Thinking more about faith and trust

Faith and trust are different but also interwoven – so you can say that faith is of the mind and trust comes from the heart. Faith is the willingness to act on a reasonable belief whereas trust uses the heart’s feeling as a guide.

One psychoanalyst speaks of faith as the ability to lie trustfully on the breast…in other words the baby develops from his or her experience the belief that good things can happen…  experiences have been good enough to develop trust in this belief.

It’s easy to see how that can change if the baby is ill-treated or their needs consistently ignored then faith and trust in the good begins to falter. At a recent talk at the Analytic Network the speaker showed a clip from the ‘still face experiment’.It’s quite difficult to watch when the mother presents the unemotional unresponsive face as the baby girl quite quickly is distressed and unsure of what is happening.

As Dr Edward Tronick explains the good can be repaired if the mother then starts to respond again and so the baby recovers, but if this doesn’t happen then the baby’s belief in good becomes increasingly fractured.

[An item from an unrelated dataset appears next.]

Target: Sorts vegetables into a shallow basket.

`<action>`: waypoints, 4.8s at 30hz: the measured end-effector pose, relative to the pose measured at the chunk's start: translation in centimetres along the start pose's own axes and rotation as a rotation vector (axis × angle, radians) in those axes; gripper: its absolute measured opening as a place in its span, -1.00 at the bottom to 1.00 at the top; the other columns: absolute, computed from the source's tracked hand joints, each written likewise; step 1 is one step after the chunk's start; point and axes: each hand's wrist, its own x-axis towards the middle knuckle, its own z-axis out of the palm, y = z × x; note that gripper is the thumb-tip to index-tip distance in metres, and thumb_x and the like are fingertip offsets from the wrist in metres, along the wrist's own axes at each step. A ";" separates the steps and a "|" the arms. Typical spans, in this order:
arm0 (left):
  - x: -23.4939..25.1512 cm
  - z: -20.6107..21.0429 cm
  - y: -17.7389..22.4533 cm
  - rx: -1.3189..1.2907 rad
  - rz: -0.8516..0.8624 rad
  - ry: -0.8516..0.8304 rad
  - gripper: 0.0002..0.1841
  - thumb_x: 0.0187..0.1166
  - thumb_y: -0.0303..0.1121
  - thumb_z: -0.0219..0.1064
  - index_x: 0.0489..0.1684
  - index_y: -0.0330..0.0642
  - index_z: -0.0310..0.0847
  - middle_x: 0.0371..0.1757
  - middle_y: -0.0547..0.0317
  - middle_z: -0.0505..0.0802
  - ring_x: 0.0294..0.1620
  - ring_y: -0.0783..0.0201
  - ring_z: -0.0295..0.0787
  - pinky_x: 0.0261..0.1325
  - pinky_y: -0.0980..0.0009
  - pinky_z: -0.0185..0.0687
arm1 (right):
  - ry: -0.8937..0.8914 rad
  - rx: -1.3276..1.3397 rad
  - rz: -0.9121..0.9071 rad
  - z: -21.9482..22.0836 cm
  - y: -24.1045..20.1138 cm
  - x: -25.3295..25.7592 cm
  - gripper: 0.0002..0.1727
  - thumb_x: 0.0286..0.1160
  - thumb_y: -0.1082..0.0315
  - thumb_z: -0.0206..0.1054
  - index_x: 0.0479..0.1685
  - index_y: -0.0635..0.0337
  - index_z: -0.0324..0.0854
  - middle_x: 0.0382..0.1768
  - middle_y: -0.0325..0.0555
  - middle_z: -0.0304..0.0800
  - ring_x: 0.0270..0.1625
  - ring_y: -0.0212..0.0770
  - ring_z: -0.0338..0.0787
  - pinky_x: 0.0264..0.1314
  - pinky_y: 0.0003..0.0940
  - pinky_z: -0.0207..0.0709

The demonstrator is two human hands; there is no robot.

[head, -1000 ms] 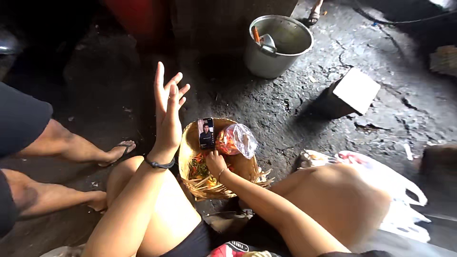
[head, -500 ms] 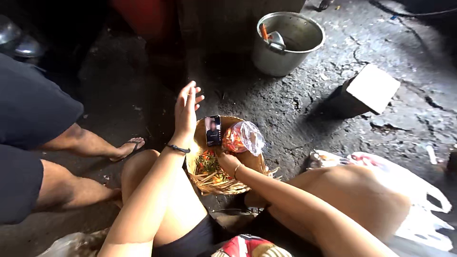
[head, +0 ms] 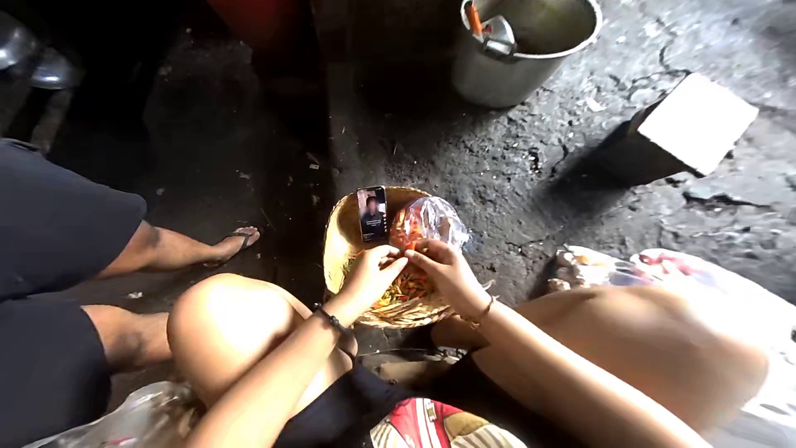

https://www.youtube.com/watch?v=apzXGEbZht0

So what happens to us in infancy has deep repercussions on the ability to trust others and ultimately God.

One writer suggests that although most ‘pilgrims’ affirm their trust in God generally there is a sort of reservation only a severe testing will disclose. In other words that if events test most of us too hard then a belief kicks in that we will have to rely on ourselves to ‘get out of this mess’. Because complete trust in God implies certainty that whatever happens is in God’s hands, including the issue of life and death. This is difficult for most of us whatever our early experiences, the shadow side of faith is anyway surely doubt. Growing trust is in itself a spiritual achievement but there are past events that hinder this including trauma, teaching to fear God and the power of the ego to surrender.

If our trust can deepen then faith becomes something real built on experience rather than an intellectual assent to things we have read or been told. This sort of faith I guess is the type that can move mountains because it is fed by a deep sense of trust connected with the essence of who one is. This then is a vertical consciousness that is linked to the Source of all creation – not a consciousness or belief that is ‘ours’ in an individual way but rather the connection with all that is and a connection that can lead to a deep sense of trust and life.

One definition of trust is the absence of fear. If we live on the horizontal dimension then fear is inevitable and our companions are anxiety, worry and anger with fear hiding under the anger. If we can somehow live with part of us in touch with the vertical dimension we are in touch with the something that is infinitely greater than our individual selves – connection with the essence of Being. I can only imagine then that such an experience does away with the need for belief or faith.